* _Problem details_
Copy the lines below exactly. Start at the first and finish with the line containing "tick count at".

■ ■ ■

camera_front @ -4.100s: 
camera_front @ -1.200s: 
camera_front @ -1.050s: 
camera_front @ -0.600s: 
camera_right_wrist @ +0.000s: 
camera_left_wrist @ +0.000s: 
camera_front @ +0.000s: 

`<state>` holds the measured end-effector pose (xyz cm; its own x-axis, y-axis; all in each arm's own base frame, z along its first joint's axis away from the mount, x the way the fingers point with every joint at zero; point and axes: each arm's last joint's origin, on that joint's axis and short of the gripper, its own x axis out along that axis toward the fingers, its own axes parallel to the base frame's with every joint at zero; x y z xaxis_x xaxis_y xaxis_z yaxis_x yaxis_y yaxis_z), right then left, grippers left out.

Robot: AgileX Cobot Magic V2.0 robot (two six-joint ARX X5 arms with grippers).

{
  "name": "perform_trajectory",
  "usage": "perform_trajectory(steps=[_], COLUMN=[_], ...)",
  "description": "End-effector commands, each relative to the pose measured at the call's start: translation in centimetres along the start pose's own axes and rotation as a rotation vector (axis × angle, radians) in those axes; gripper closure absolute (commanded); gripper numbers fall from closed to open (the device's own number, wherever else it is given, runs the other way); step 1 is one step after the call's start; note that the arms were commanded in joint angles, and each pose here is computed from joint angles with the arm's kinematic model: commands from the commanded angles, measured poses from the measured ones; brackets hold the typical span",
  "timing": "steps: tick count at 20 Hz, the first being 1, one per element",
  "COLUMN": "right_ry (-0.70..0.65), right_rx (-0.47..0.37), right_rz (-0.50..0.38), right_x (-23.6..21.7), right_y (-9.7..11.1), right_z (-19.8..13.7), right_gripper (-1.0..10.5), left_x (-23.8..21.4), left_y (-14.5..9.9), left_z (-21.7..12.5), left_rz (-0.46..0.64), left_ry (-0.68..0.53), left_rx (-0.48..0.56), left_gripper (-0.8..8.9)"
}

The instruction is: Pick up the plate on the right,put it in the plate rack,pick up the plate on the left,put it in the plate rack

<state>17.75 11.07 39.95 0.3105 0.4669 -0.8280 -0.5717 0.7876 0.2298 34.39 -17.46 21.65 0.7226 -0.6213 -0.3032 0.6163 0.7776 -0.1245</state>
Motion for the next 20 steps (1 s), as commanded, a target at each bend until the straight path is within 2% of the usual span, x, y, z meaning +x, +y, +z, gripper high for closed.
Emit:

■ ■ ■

* _Response_
camera_front @ -4.100s: 
camera_front @ -1.200s: 
camera_front @ -1.050s: 
camera_front @ -0.600s: 
camera_right_wrist @ +0.000s: 
camera_left_wrist @ +0.000s: 
camera_front @ +0.000s: 

`<state>` holds the measured end-effector pose (xyz cm; its own x-axis, y-axis; all in each arm's own base frame, z along its first joint's axis away from the mount, x the way the fingers point with every joint at zero; point and axes: each arm's last joint's origin, on that joint's axis and short of the gripper, its own x axis out along that axis toward the fingers, its own axes parallel to the base frame's with every joint at zero; x y z xaxis_x xaxis_y xaxis_z yaxis_x yaxis_y yaxis_z), right then left, grippers left out.

Robot: AgileX Cobot Magic V2.0 robot (two six-joint ARX X5 arms with grippers).

{
  "name": "perform_trajectory",
  "usage": "perform_trajectory(steps=[_], COLUMN=[_], ...)",
  "description": "End-effector commands, each relative to the pose measured at the call's start: translation in centimetres along the start pose's own axes and rotation as a rotation vector (axis × angle, radians) in those axes; gripper closure absolute (commanded); gripper numbers fall from closed to open (the device's own number, wherever else it is given, runs the other way); step 1 is one step after the call's start; note that the arms were commanded in joint angles, and each pose here is computed from joint angles with the arm's kinematic model: commands from the commanded angles, measured poses from the measured ones; brackets hold the typical span",
  "timing": "steps: tick count at 20 Hz, the first being 1, one per element",

Nothing else is needed to complete the answer.